Des plans fixes attrapant au loin une moisson, la vie qui s’écoule inutilement dans un trou perdu de l’Amérique, des types travaillant torse nu dans une ferme piscicole, un air du Sud : on reconnaît sans peine une commune affection pour ce genre de paysage entre Jeff Nichols et un autre jeune cinéaste américain du terroir, David Gordon Green. Pas étonnant, alors, de retrouver le nom de ce dernier au générique de Shotgun stories : Gordon Green en est l’un des producteurs. Une Amérique au sud, donc, est le cadre d’un drame shakespearien-rednecks : à l’enterrement de leur père qui les a abandonné pour fonder une autre famille, funérailles où l’on célèbre un chrétien born-again modèle, les trois frères Hayes aux noms génériques – Son, Boy et Kid – viennent semer la discorde. Son crache sur le cercueil, sous l’oeil mauvais d’une autre fratrie Hayes, leurs demi-frères, qui réclament vengeance. S’ensuit une escalade de la violence entre Montaigu & Capulet culs-terreux.

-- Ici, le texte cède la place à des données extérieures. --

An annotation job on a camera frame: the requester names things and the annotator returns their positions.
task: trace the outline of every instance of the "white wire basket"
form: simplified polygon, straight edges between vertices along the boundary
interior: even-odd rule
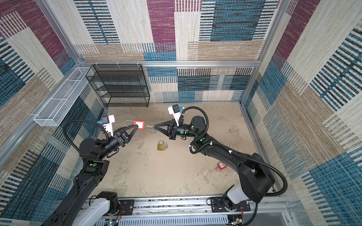
[[[88,67],[78,67],[75,69],[39,111],[34,121],[40,126],[59,126],[88,83],[85,77],[87,72],[93,73]]]

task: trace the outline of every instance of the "mesh basket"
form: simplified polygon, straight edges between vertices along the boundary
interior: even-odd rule
[[[34,118],[40,126],[59,126],[88,83],[88,67],[78,67]]]
[[[141,65],[92,65],[86,78],[107,107],[148,107],[150,94]]]

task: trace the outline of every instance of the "black wire mesh shelf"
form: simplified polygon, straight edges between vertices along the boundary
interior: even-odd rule
[[[92,65],[86,78],[106,107],[148,107],[150,93],[141,65]]]

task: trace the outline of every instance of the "brass padlock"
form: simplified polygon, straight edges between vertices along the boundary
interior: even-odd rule
[[[159,151],[166,150],[166,145],[165,145],[165,142],[163,140],[159,141],[159,144],[157,145],[157,150],[159,150]]]

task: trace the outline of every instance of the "concrete surface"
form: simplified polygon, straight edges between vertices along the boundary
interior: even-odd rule
[[[144,120],[154,125],[172,119],[167,107],[171,103],[154,103],[145,107],[110,107],[108,115],[115,116],[113,128],[123,127],[125,120]],[[179,104],[198,106],[209,118],[208,134],[219,142],[240,152],[256,152],[239,104],[212,102]],[[185,113],[184,123],[189,123],[201,112],[191,109]],[[165,151],[157,151],[159,140],[168,144]],[[138,130],[119,153],[107,160],[110,165],[103,181],[91,195],[101,191],[117,192],[118,197],[206,195],[224,193],[233,184],[240,184],[238,174],[231,168],[216,170],[219,161],[200,153],[191,154],[189,144],[177,137],[168,137],[153,128]]]

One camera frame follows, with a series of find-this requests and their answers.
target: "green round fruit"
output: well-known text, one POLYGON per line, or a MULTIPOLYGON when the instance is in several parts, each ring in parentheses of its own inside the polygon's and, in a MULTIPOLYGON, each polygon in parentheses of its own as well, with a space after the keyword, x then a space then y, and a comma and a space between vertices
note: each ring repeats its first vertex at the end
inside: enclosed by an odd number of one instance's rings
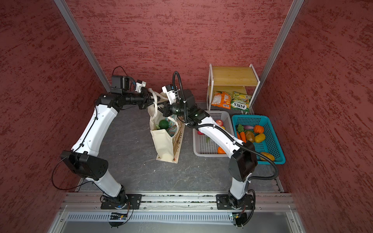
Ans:
POLYGON ((166 121, 166 120, 161 120, 161 121, 159 122, 159 127, 160 127, 161 129, 168 129, 168 127, 169 127, 168 121, 166 121))

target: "work surface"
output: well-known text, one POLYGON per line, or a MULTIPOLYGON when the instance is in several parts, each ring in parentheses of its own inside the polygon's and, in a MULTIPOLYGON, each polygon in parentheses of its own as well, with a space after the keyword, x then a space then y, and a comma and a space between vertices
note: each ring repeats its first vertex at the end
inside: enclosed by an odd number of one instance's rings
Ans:
MULTIPOLYGON (((198 104, 205 108, 206 103, 198 104)), ((217 191, 229 190, 232 177, 229 158, 198 157, 193 152, 192 129, 185 127, 177 164, 156 160, 150 134, 149 114, 138 107, 120 111, 100 147, 99 157, 109 162, 109 171, 128 191, 217 191)), ((258 165, 255 176, 270 176, 270 165, 258 165)), ((270 180, 253 180, 249 188, 258 192, 278 190, 270 180)), ((91 183, 82 190, 98 190, 91 183)))

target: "black mounting plate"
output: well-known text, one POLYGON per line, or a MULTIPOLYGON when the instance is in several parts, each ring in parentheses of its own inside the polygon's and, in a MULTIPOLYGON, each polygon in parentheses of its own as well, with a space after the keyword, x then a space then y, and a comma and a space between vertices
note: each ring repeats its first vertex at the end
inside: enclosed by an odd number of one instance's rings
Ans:
MULTIPOLYGON (((128 199, 131 202, 131 207, 130 209, 138 210, 141 204, 141 197, 142 194, 126 194, 128 199)), ((101 209, 102 210, 117 210, 120 211, 119 209, 116 209, 114 206, 110 205, 109 202, 103 202, 101 204, 101 209)))
MULTIPOLYGON (((253 204, 251 203, 253 201, 252 195, 246 195, 246 199, 244 200, 244 204, 246 206, 247 210, 253 209, 253 204)), ((216 195, 216 205, 218 210, 234 210, 228 200, 228 194, 217 194, 216 195)))

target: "gray plastic basket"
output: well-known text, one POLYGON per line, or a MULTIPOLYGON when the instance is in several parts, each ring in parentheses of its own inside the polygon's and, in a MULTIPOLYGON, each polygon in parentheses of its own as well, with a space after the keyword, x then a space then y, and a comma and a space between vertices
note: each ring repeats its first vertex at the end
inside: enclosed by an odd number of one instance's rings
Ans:
MULTIPOLYGON (((222 120, 225 130, 231 135, 234 134, 231 117, 226 111, 206 111, 212 119, 222 120)), ((226 157, 226 154, 218 154, 219 147, 212 139, 206 142, 206 135, 199 135, 196 129, 193 129, 193 150, 195 155, 202 157, 226 157)))

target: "green leaf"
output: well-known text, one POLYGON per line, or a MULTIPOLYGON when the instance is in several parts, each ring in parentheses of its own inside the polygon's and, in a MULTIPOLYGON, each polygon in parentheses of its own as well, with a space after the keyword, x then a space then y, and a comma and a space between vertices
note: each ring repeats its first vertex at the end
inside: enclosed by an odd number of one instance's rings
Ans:
POLYGON ((244 131, 244 126, 239 124, 238 127, 237 127, 237 131, 238 131, 238 133, 243 132, 244 131))

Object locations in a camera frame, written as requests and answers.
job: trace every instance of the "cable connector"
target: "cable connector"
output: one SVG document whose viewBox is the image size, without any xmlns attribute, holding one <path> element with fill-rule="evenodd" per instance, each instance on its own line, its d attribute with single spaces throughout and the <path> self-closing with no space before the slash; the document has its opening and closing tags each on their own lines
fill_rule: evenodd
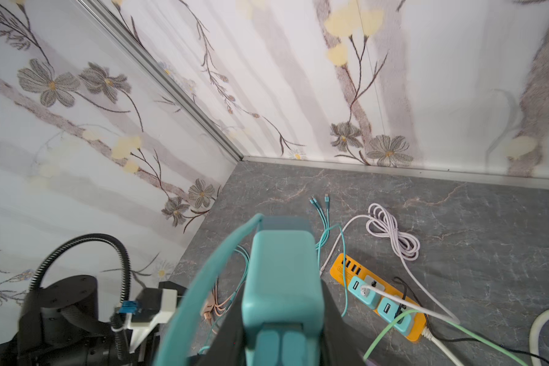
<svg viewBox="0 0 549 366">
<path fill-rule="evenodd" d="M 433 341 L 433 334 L 429 330 L 429 328 L 425 327 L 423 331 L 421 332 L 421 335 L 425 337 L 426 339 Z"/>
<path fill-rule="evenodd" d="M 119 314 L 136 314 L 137 310 L 138 303 L 136 301 L 123 301 L 117 312 Z"/>
</svg>

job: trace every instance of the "wall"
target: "wall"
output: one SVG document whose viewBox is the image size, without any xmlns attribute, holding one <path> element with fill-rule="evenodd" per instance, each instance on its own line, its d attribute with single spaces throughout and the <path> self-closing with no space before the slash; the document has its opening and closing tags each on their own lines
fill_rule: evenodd
<svg viewBox="0 0 549 366">
<path fill-rule="evenodd" d="M 0 343 L 33 269 L 78 235 L 127 246 L 133 296 L 167 279 L 234 166 L 74 0 L 0 0 Z M 88 243 L 44 285 L 97 275 L 106 319 L 118 267 Z"/>
<path fill-rule="evenodd" d="M 549 0 L 106 0 L 245 154 L 549 178 Z"/>
</svg>

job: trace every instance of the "green cable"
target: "green cable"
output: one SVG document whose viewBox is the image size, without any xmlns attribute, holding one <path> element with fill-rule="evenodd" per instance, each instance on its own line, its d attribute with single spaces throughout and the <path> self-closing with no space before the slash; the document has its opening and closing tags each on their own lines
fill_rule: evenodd
<svg viewBox="0 0 549 366">
<path fill-rule="evenodd" d="M 458 324 L 452 323 L 452 322 L 450 322 L 450 321 L 448 321 L 447 323 L 453 325 L 454 327 L 458 328 L 458 329 L 461 330 L 462 332 L 468 334 L 470 337 L 473 337 L 473 338 L 475 338 L 475 339 L 481 341 L 482 343 L 489 345 L 490 347 L 494 348 L 495 350 L 504 353 L 504 354 L 507 355 L 508 357 L 510 357 L 510 358 L 512 358 L 513 360 L 515 360 L 519 365 L 528 366 L 526 362 L 524 362 L 523 360 L 519 359 L 517 356 L 513 355 L 513 354 L 510 353 L 509 351 L 505 350 L 504 348 L 502 348 L 502 347 L 500 347 L 500 346 L 497 346 L 496 344 L 490 342 L 490 341 L 487 340 L 487 339 L 484 339 L 484 338 L 480 337 L 480 336 L 477 335 L 477 334 L 474 334 L 474 333 L 470 332 L 469 330 L 467 330 L 467 329 L 464 328 L 463 326 L 460 326 L 460 325 L 458 325 Z"/>
<path fill-rule="evenodd" d="M 374 341 L 372 342 L 372 344 L 370 345 L 370 347 L 368 347 L 368 350 L 366 351 L 366 353 L 364 354 L 364 361 L 366 361 L 368 359 L 368 356 L 370 356 L 370 354 L 372 353 L 372 351 L 374 350 L 374 348 L 376 348 L 376 346 L 378 345 L 378 343 L 381 341 L 382 337 L 385 336 L 386 333 L 388 333 L 388 331 L 395 326 L 396 323 L 399 322 L 399 320 L 401 320 L 402 318 L 404 318 L 405 316 L 409 315 L 409 314 L 413 314 L 413 313 L 418 313 L 419 311 L 417 310 L 414 310 L 414 309 L 410 309 L 410 310 L 407 310 L 403 313 L 401 313 L 399 316 L 397 316 L 393 321 L 391 321 L 388 326 L 386 326 L 382 332 L 380 334 L 378 334 L 378 336 L 376 337 L 376 339 L 374 339 Z M 460 326 L 460 325 L 457 325 L 455 323 L 452 323 L 450 321 L 448 321 L 447 323 L 453 325 L 454 327 L 458 328 L 459 330 L 461 330 L 462 332 L 468 334 L 469 336 L 475 338 L 476 340 L 479 340 L 481 341 L 482 343 L 494 348 L 495 350 L 497 351 L 500 351 L 501 353 L 507 355 L 508 357 L 512 358 L 513 360 L 515 360 L 519 365 L 521 366 L 528 366 L 526 362 L 524 362 L 523 360 L 519 359 L 517 356 L 513 355 L 512 353 L 510 353 L 509 351 L 506 351 L 504 348 L 501 348 L 499 346 L 497 346 L 496 344 L 490 342 L 489 340 L 487 339 L 484 339 L 482 337 L 480 337 L 479 335 L 477 334 L 474 334 L 472 332 L 470 332 L 469 330 L 467 330 L 466 328 L 464 328 L 463 326 Z"/>
</svg>

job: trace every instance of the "blue connector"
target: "blue connector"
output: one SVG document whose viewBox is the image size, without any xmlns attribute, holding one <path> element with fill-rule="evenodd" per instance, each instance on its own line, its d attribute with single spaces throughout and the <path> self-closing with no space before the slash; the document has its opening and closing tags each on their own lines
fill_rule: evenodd
<svg viewBox="0 0 549 366">
<path fill-rule="evenodd" d="M 136 314 L 138 311 L 138 303 L 136 301 L 124 301 L 122 306 L 118 309 L 120 314 Z"/>
</svg>

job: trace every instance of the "metal trim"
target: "metal trim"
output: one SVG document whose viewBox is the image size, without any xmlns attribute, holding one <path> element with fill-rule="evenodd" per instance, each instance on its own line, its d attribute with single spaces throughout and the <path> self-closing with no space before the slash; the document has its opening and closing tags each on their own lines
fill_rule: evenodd
<svg viewBox="0 0 549 366">
<path fill-rule="evenodd" d="M 242 160 L 242 153 L 220 131 L 209 117 L 189 98 L 189 96 L 167 76 L 164 70 L 132 37 L 114 14 L 99 0 L 77 0 L 103 27 L 114 37 L 120 45 L 130 53 L 135 60 L 165 89 L 169 95 L 183 107 L 213 139 L 224 148 L 235 161 Z"/>
<path fill-rule="evenodd" d="M 487 185 L 549 189 L 549 179 L 544 178 L 525 178 L 479 173 L 445 172 L 442 170 L 409 169 L 403 167 L 366 166 L 332 162 L 315 162 L 312 160 L 278 159 L 274 157 L 244 156 L 242 161 L 316 167 L 320 169 L 347 170 L 350 172 L 392 174 L 405 177 L 468 181 L 471 183 L 482 183 Z"/>
</svg>

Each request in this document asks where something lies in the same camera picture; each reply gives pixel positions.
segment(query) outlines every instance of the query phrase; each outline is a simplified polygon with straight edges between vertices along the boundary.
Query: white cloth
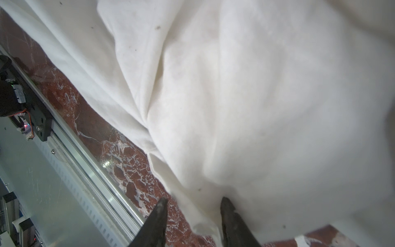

La première partie du film est assez réussie. Entre chromos du Sud (ça passe) et description du fonctionnement d’une fratrie tournant au ralenti. La suite, moins : la montée programmatique de la haine et des coups n’a d’autre secret à livrer que sa propre nécessité, réduisant ses possibles à mesure que les points de non-retour sont franchis. Reste un film à l’architecture et aux intentions simples comme bonjour, qui s’en tient à cela et avec raison. Shotgun stories doit aussi beaucoup, énormément, à son acteur, Michael Shannon. Ahurissant en taré dans le Bug de Friedkin, surréaliste en djihadiste déglingos dans le World trade center d’Oliver Stone, aperçu ici et là (dans le 7h58 ce samedi-là de Sydney Lumet), cette sorte de Jude Law reptilien et renfrogné, infiniment plus énigmatique, fait jouer ici à merveille son charisme filandreux, avec le magnétisme d’un aristocrate irlandais du XIXe réincarné en paysan maigrichon et pas net. En janvier 2008, l’acteur de l’année 2007 est déjà prêt à défendre sa couronne.